### TASK STATEMENT
Without including any images, repeat the listing below exactly.
*** Begin section ***
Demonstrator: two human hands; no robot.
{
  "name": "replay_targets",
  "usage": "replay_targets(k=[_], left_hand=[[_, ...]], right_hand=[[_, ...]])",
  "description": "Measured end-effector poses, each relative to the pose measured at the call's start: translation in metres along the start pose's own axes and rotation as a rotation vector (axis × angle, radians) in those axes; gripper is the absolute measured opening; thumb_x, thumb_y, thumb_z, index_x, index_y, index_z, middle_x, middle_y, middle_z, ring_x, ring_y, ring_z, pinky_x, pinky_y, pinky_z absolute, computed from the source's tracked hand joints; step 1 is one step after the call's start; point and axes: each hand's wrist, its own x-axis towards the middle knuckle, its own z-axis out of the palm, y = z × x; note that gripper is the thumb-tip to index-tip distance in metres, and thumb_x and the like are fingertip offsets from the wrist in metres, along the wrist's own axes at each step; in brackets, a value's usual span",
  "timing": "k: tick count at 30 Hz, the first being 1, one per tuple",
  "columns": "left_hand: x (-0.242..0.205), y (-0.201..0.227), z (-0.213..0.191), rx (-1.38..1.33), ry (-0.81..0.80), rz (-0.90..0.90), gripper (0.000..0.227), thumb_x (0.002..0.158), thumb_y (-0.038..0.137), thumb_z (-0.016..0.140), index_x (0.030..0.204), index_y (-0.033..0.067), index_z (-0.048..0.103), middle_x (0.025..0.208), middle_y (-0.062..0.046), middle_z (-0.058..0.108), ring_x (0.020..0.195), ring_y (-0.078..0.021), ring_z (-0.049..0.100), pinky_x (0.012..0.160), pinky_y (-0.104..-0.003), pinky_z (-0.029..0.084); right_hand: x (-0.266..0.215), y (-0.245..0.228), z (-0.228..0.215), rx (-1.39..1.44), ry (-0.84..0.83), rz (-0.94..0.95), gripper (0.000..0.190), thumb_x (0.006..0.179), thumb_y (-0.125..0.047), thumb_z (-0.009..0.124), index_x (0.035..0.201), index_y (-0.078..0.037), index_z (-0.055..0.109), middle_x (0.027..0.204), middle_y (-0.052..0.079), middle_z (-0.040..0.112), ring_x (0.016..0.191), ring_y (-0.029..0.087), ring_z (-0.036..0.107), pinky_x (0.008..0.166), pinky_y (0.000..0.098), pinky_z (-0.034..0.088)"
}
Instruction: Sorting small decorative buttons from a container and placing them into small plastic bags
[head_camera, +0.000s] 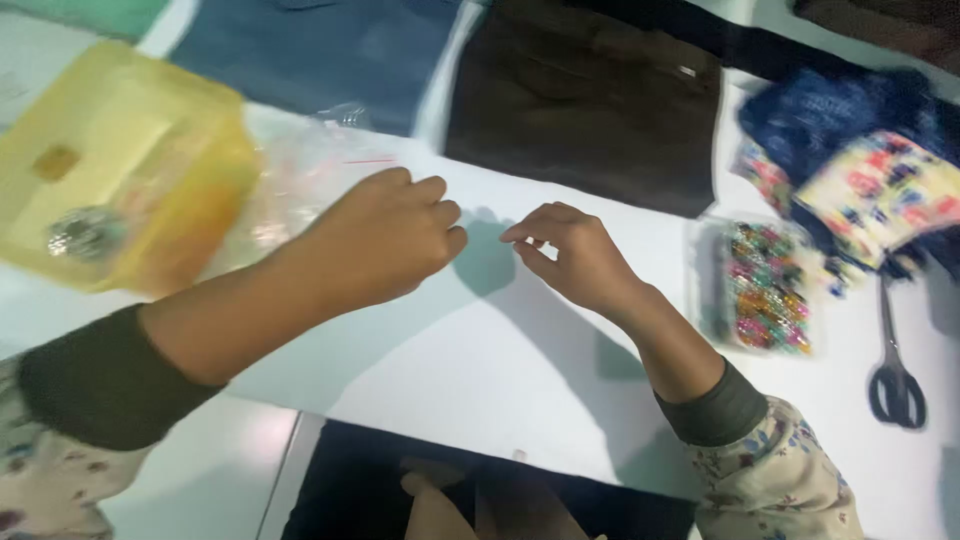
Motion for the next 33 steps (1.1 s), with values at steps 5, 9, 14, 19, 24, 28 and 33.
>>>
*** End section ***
### SOLUTION TO THIS EXERCISE
Demonstrator: two human hands; no robot.
{
  "name": "replay_targets",
  "usage": "replay_targets(k=[_], left_hand=[[_, ...]], right_hand=[[_, ...]])",
  "description": "Measured end-effector poses, each relative to the pose measured at the call's start: translation in metres along the start pose's own axes and rotation as a rotation vector (axis × angle, radians) in those axes; gripper is the absolute measured opening; thumb_x, thumb_y, thumb_z, index_x, index_y, index_z, middle_x, middle_y, middle_z, ring_x, ring_y, ring_z, pinky_x, pinky_y, pinky_z absolute, computed from the source's tracked hand joints; step 1 is one step after the call's start; point and axes: each hand's wrist, its own x-axis towards the middle knuckle, its own z-axis out of the palm, y = z × x; note that gripper is the thumb-tip to index-tip distance in metres, and thumb_x and the like are fingertip offsets from the wrist in metres, along the wrist's own axes at each step; in brackets, a value's usual span",
  "timing": "k: tick count at 30 Hz, the first being 1, one per tuple",
  "columns": "left_hand: x (-0.242..0.205), y (-0.201..0.227), z (-0.213..0.191), rx (-1.38..1.33), ry (-0.81..0.80), rz (-0.90..0.90), gripper (0.000..0.227), thumb_x (0.002..0.158), thumb_y (-0.038..0.137), thumb_z (-0.016..0.140), index_x (0.030..0.204), index_y (-0.033..0.067), index_z (-0.048..0.103), middle_x (0.025..0.208), middle_y (-0.062..0.046), middle_z (-0.058..0.108), ring_x (0.020..0.195), ring_y (-0.078..0.021), ring_z (-0.049..0.100), pinky_x (0.012..0.160), pinky_y (-0.104..-0.003), pinky_z (-0.029..0.084); right_hand: x (-0.266..0.215), y (-0.245..0.228), z (-0.228..0.215), rx (-1.39..1.44), ry (-0.84..0.83), rz (-0.94..0.95), gripper (0.000..0.190), thumb_x (0.006..0.179), thumb_y (-0.125..0.047), thumb_z (-0.009..0.124), index_x (0.035..0.201), index_y (-0.078..0.037), index_z (-0.055..0.109), middle_x (0.027..0.204), middle_y (-0.052..0.079), middle_z (-0.040..0.112), ring_x (0.016..0.191), ring_y (-0.029..0.087), ring_z (-0.036..0.107), pinky_x (0.008..0.166), pinky_y (0.000..0.098), pinky_z (-0.034..0.088)"
}
Instruction: Sorting small decorative buttons from a container and placing them into small plastic bags
[head_camera, +0.000s] 
Motion for the next 33 steps (1.1 s), with values at steps 5, 9, 14, 19, 24, 28 and 33.
>>>

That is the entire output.